Maintaining the status quo
In this third theme, STI providers, mainly nurses, recognized that there are inefficiencies within the system yet, for the most part, they appeared resigned to these inefficiencies. A key element of this theme is an expression of resignation and frustration over things that cannot be changed, as evidenced by Helen, a public health nurse , who spoke about the process for follow up on positive test results: "…time-consuming, that's frustrating. And I don't know if that's fixable or not." In their descriptions of their practices, providers reflected this theme only indirectly. No practitioner indicated that they were in favour of the status quo, but this theme was hinted at as the providers suggested that they follow the routines and policies of the clinics even when they led to questionable outcomes.
In many cases nurse providers were qualified and competent to carry out several of the same functions as physicians. Clare, a youth clinic nurse explained:
"All of us that work here have a degree in nursing and then we've all taken extra courses at BCCDC, the STI clinic, that's one of the prerequisites."

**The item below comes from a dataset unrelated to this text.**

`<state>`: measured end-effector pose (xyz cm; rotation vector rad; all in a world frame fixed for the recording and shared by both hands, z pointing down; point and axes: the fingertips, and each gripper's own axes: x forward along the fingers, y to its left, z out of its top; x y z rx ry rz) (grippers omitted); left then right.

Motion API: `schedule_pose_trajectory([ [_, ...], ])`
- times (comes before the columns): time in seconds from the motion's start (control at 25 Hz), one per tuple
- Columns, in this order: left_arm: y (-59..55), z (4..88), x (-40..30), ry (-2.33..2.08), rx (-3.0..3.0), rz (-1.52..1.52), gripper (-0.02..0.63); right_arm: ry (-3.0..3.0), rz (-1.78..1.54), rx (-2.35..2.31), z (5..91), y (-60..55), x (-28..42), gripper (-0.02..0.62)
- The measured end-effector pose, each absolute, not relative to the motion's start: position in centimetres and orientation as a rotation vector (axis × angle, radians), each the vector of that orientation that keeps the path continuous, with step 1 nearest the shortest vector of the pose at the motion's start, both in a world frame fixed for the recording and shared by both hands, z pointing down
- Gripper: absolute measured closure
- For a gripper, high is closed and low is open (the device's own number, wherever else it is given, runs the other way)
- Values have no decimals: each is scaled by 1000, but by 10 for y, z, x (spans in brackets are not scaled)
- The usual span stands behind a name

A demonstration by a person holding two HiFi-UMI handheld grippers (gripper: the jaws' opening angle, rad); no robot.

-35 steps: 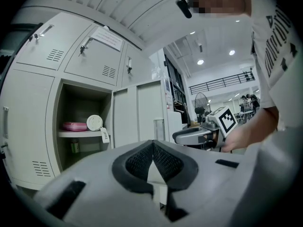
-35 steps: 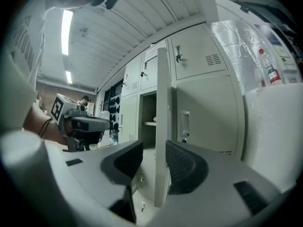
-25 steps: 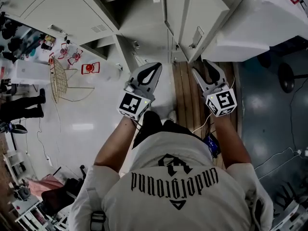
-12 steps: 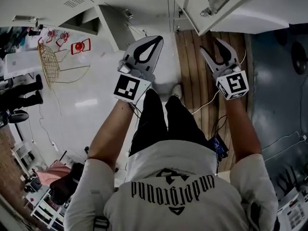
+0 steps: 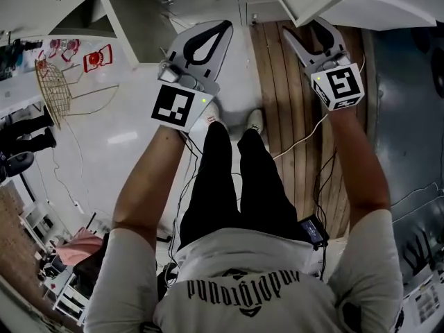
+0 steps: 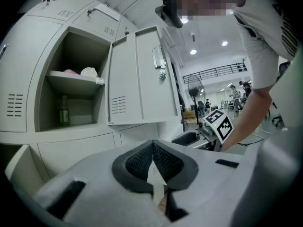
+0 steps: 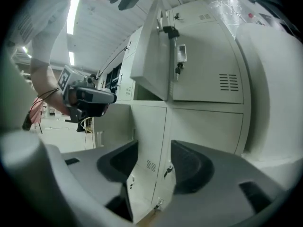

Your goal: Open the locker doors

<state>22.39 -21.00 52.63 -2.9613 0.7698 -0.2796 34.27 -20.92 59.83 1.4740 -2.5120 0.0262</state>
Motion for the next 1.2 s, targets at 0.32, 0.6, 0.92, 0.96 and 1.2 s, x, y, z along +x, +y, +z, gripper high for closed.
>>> schedule_pose_trajectory([
  [0.32, -233, 575, 227, 761, -2962, -271, 597, -2482, -15, 1424, 657, -240, 328, 373],
  [0.6, -259, 609, 221, 784, -2930, -249, 597, -2481, -64, 1420, 686, -276, 313, 373],
  [0.92, -281, 658, 228, 823, -2922, -202, 597, -2485, -61, 1484, 720, -319, 312, 373],
  [0.96, -284, 664, 229, 825, -2920, -196, 597, -2488, -60, 1490, 723, -325, 312, 373],
  [1.2, -298, 689, 228, 833, -2912, -202, 597, -2502, -15, 1551, 737, -356, 313, 374],
])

However, at some clinics these nursing activities were restricted and not supported by administration or the physicians working there. Interestingly, the nurses at these clinics did not appear to dispute policies or guidelines that unnecessarily restricted their practice, perhaps in part because they felt unsure about their nursing responsibilities in relation to STI care, and what they were "allowed" to do and what they were "not allowed" to do. For example, Anne, a public health nurse discussed how she was unaware what nurses were permitted to do in terms of STI testing, diagnosis, and treatment until she heard information from another nurse provider:
"And so it's one of those…what you don't know, you sometimes don't question."

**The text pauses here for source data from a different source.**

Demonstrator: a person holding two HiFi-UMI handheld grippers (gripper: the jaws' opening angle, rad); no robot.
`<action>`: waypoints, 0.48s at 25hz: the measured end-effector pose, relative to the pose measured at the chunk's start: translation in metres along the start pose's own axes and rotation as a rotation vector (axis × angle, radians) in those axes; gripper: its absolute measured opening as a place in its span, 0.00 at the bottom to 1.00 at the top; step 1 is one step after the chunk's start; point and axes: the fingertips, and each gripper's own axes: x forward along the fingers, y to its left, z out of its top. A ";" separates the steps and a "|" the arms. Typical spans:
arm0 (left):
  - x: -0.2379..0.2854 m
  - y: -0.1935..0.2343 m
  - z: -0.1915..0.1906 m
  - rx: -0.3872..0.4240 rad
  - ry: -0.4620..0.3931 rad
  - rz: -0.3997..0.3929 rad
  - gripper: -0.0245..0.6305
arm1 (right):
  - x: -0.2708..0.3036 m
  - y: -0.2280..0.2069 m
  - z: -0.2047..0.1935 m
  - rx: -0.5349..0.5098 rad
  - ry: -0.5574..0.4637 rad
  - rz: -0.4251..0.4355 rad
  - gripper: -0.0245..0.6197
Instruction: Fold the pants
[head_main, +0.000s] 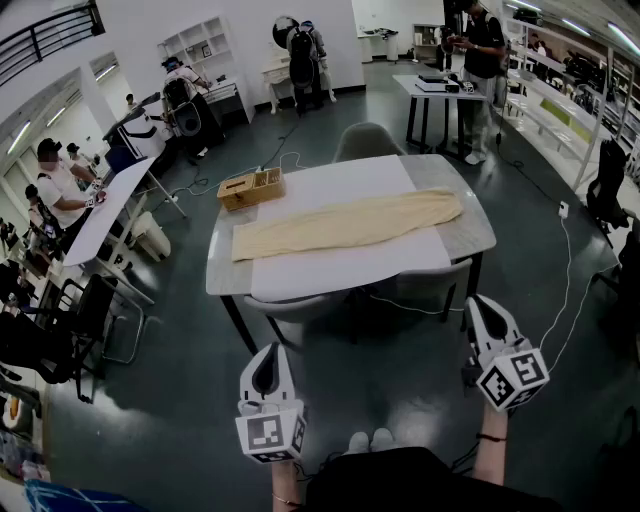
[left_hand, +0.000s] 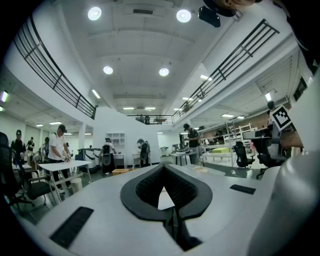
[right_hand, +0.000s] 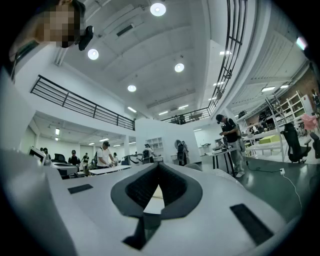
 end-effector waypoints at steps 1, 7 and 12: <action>0.001 0.000 0.001 -0.001 0.000 0.000 0.05 | 0.001 -0.001 0.001 0.000 -0.001 0.000 0.06; 0.005 -0.001 0.003 -0.008 0.003 0.000 0.05 | 0.003 -0.005 0.003 -0.001 0.003 -0.006 0.06; 0.010 -0.009 0.003 -0.013 0.007 0.001 0.05 | 0.005 -0.009 0.003 -0.006 0.004 0.030 0.06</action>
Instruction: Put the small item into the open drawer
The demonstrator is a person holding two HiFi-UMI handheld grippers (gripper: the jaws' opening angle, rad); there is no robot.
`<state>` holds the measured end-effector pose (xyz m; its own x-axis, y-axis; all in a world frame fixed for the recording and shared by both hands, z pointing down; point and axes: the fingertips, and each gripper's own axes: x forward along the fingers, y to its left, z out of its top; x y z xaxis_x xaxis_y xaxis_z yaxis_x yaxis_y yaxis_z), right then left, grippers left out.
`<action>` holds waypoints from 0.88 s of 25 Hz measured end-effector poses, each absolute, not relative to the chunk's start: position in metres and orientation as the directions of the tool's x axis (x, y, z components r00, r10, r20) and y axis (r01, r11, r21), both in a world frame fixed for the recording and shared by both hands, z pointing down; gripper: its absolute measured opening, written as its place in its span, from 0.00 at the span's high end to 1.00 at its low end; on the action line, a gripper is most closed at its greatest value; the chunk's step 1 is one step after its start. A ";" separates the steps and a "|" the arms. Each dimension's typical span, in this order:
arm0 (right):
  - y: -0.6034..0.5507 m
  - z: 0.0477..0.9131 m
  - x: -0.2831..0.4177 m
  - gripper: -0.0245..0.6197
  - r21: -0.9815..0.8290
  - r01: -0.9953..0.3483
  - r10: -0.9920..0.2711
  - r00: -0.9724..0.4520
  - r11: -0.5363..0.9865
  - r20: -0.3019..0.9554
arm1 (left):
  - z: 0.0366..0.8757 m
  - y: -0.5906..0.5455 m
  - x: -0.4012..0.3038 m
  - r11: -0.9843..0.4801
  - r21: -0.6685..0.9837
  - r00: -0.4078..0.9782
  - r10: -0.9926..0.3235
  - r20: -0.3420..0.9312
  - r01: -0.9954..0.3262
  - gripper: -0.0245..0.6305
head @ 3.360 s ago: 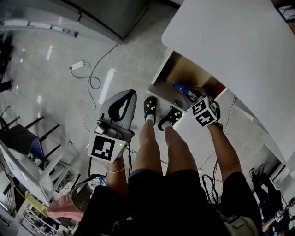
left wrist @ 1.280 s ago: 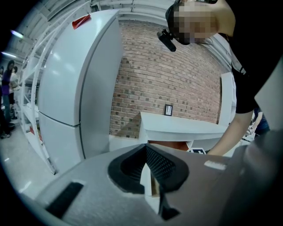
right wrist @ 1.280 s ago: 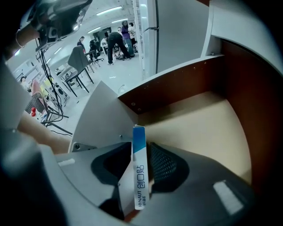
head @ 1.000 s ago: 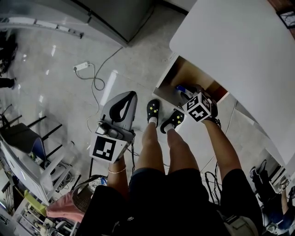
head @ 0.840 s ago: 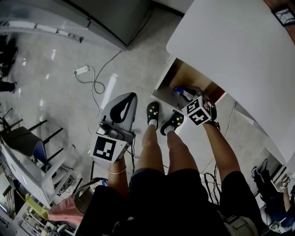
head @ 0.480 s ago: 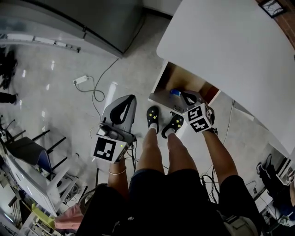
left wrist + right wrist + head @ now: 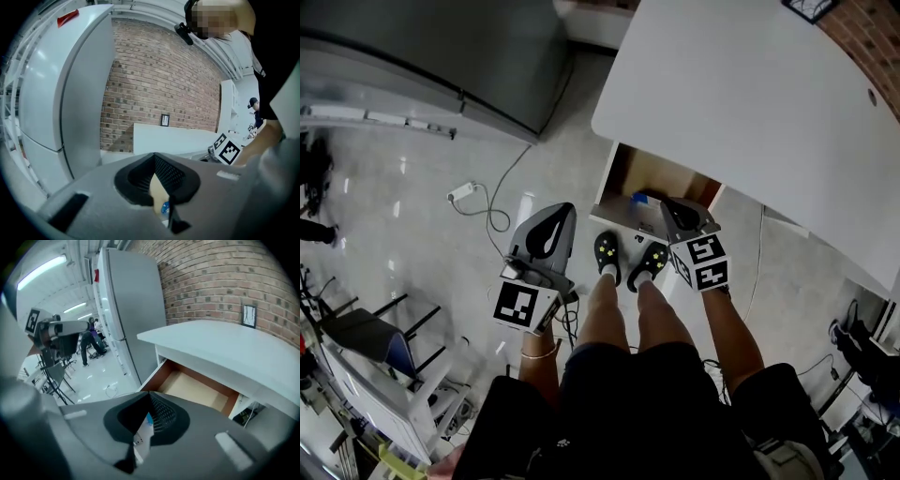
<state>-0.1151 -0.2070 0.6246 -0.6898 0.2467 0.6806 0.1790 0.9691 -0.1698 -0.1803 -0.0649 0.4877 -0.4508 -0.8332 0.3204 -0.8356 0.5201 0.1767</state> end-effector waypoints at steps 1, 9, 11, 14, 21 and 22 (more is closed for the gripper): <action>-0.210 0.616 -0.115 0.95 -0.181 0.152 0.235 -0.707 0.972 0.667 | 0.485 -0.068 -0.180 0.514 0.175 -0.444 -0.836 0.323 -0.840 0.96; -0.241 0.550 -0.104 0.95 -0.216 0.002 0.128 -0.811 0.976 0.570 | 0.460 -0.089 -0.174 0.454 0.170 -0.384 -0.863 0.327 -0.875 0.96; -0.247 0.535 -0.100 0.95 -0.216 -0.021 0.104 -0.829 0.976 0.550 | 0.454 -0.094 -0.171 0.434 0.164 -0.366 -0.871 0.327 -0.886 0.96; -0.256 0.512 -0.093 0.95 -0.223 -0.047 0.078 -0.850 0.974 0.520 | 0.444 -0.103 -0.166 0.408 0.158 -0.346 -0.884 0.313 -0.899 0.96; -0.269 0.467 -0.082 0.95 -0.233 -0.077 0.040 -0.888 0.969 0.458 | 0.419 -0.118 -0.155 0.370 0.147 -0.316 -0.902 0.295 -0.917 0.96; -0.270 0.461 -0.079 0.95 -0.235 -0.081 0.034 -0.893 0.969 0.450 | 0.417 -0.120 -0.153 0.366 0.147 -0.313 -0.903 0.294 -0.919 0.96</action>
<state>-0.0793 -0.2698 0.4607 -0.8925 0.0343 0.4497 -0.0810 0.9687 -0.2347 -0.1535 -0.1201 0.4166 -0.3129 -0.9031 0.2939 -0.9189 0.3662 0.1469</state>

Others could not envision operating a STI clinic without a physician present for consultations: "I couldn't imagine sort of constantly having to operate that way, because some clinics do, you know, it's strictly nurse-run, but it is limiting in terms of how much you could provide and your sense of what it means to have a touchstone." (Ruth, a sexual and reproductive health clinic nurse).

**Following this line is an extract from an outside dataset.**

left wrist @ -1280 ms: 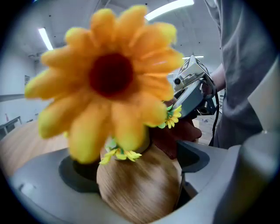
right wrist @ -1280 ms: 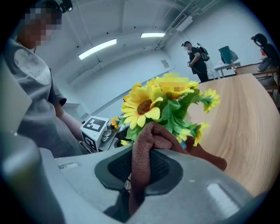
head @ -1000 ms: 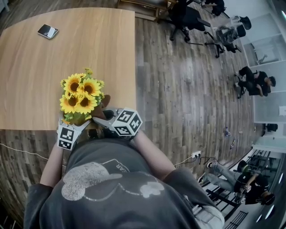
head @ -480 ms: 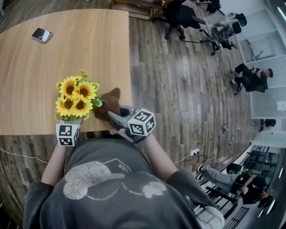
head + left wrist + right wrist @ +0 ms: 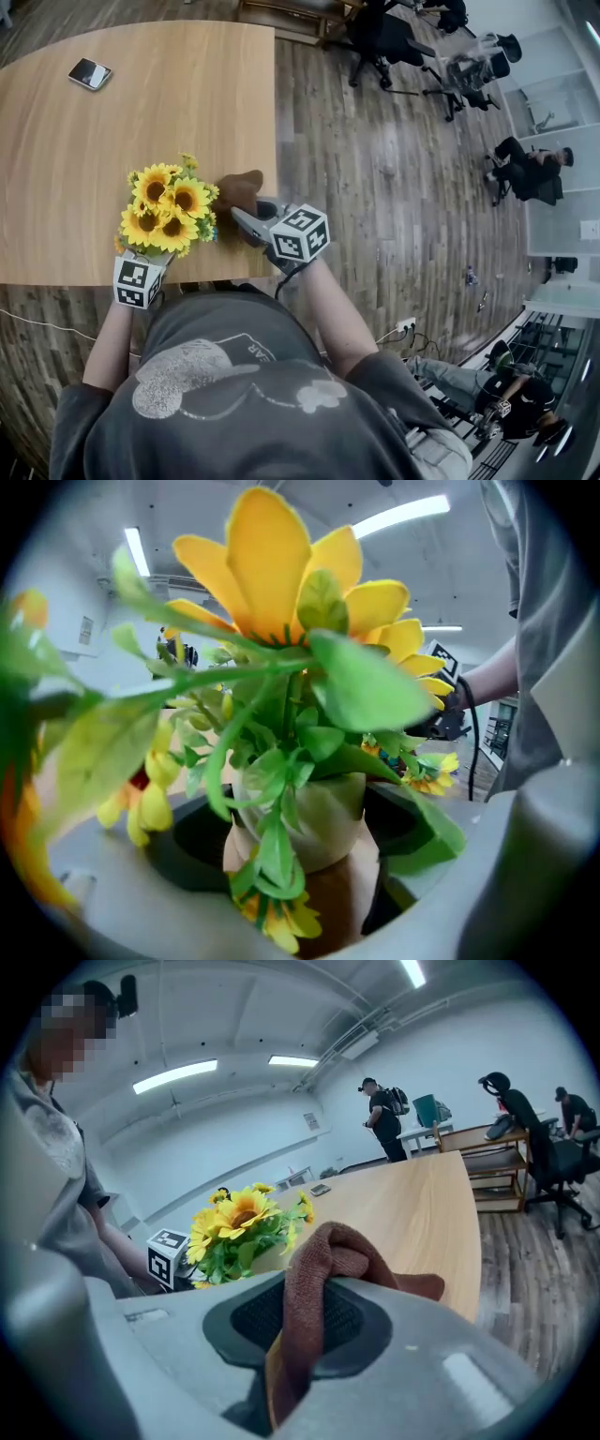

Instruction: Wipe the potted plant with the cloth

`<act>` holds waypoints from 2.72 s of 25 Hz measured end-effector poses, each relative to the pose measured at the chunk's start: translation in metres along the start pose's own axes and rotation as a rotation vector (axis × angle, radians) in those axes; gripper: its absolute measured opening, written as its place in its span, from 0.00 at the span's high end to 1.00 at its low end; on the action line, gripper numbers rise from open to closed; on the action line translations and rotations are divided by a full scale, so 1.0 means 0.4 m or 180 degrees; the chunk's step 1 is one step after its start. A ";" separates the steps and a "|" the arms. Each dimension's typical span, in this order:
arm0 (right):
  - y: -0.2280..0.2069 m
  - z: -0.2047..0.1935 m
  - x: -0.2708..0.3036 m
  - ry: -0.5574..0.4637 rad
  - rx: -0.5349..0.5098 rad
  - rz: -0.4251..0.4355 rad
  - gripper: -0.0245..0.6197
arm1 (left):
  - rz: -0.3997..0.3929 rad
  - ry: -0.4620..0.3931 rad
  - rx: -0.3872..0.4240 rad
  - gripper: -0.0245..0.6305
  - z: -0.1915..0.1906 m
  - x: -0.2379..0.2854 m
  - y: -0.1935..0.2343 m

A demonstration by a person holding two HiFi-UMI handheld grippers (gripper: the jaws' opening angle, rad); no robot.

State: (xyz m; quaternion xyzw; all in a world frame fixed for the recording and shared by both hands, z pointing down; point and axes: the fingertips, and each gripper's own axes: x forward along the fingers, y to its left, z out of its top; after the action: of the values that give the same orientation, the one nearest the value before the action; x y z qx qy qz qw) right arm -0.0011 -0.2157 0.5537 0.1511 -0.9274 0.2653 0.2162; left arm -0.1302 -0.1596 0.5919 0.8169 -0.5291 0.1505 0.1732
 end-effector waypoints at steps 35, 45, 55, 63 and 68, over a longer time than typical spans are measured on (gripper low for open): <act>0.035 -0.094 0.063 0.0050 0.0330 0.0185 0.89 | -0.0926 0.0130 0.0487 0.23 0.011 0.058 -0.127; 0.097 -0.143 0.070 0.0220 0.0182 0.0143 0.89 | -0.0900 0.0185 0.0351 0.22 0.017 0.065 -0.129; 0.149 -0.170 0.063 0.0289 0.0070 0.0008 0.89 | -0.0875 0.0151 0.0355 0.22 0.009 0.066 -0.127; 0.116 -0.149 -0.005 -0.0012 0.0191 -0.0464 0.89 | -0.0551 -0.0030 0.0321 0.20 0.019 0.011 -0.072; 0.112 -0.166 -0.053 -0.0137 0.0218 -0.0769 0.89 | -0.0406 -0.0126 0.0210 0.23 -0.011 -0.047 -0.043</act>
State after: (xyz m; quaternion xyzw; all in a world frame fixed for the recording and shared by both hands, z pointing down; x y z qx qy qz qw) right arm 0.0207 -0.1390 0.5752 0.2747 -0.8972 0.2656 0.2213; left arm -0.1221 -0.1358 0.5857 0.8571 -0.4741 0.1403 0.1448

Many nurses who were qualified to perform specific functions (e.g., Pap tests and STI tests) were ‘tasked’ with these responsibilities during busy time periods in clinics, but only completed these procedures when the clinic physician was too busy and there was a back up of clients in the waiting room. In some clinics, there appeared to be incorrect delineation of tasks between physician and nurse, which in the following case resulted in a lengthy delay in following up with youth who have tested positive for a STI at a physician's office:
"If Dr. X gets a gonorrhoea, we have--sometimes a month delay before we're allowed to try and contact that person…because we have to get permission from him to contact them. … If it was up to us, we could probably do it faster but that might interfere with the doctor-client relationships, [which] we're not allowed to, so…" (Helen, public health nurse)
Despite being qualified to provide STI care and being aware of the problems and inefficiencies within the system, providers invoked the status quo and did not discuss how their own skills or qualifications could be part of the solution. Anne, a public health nurse , began to understand this only after a new nurse, who questioned the status quo, began working at her clinic:
Julie is just very good at pushing it until it happens. You know, it made no sense that we couldn't give it [herpes, trichomoniasis, bacterial vaginosis treatment]. They give it down at BCCDC. And then we found out that they were giving it in [name of city] but it still took a lot--it's that whole getting through the paperwork and the hierarchy to be allowed to actually do it. So we are now and she's phenomenal, that's how we get so much going."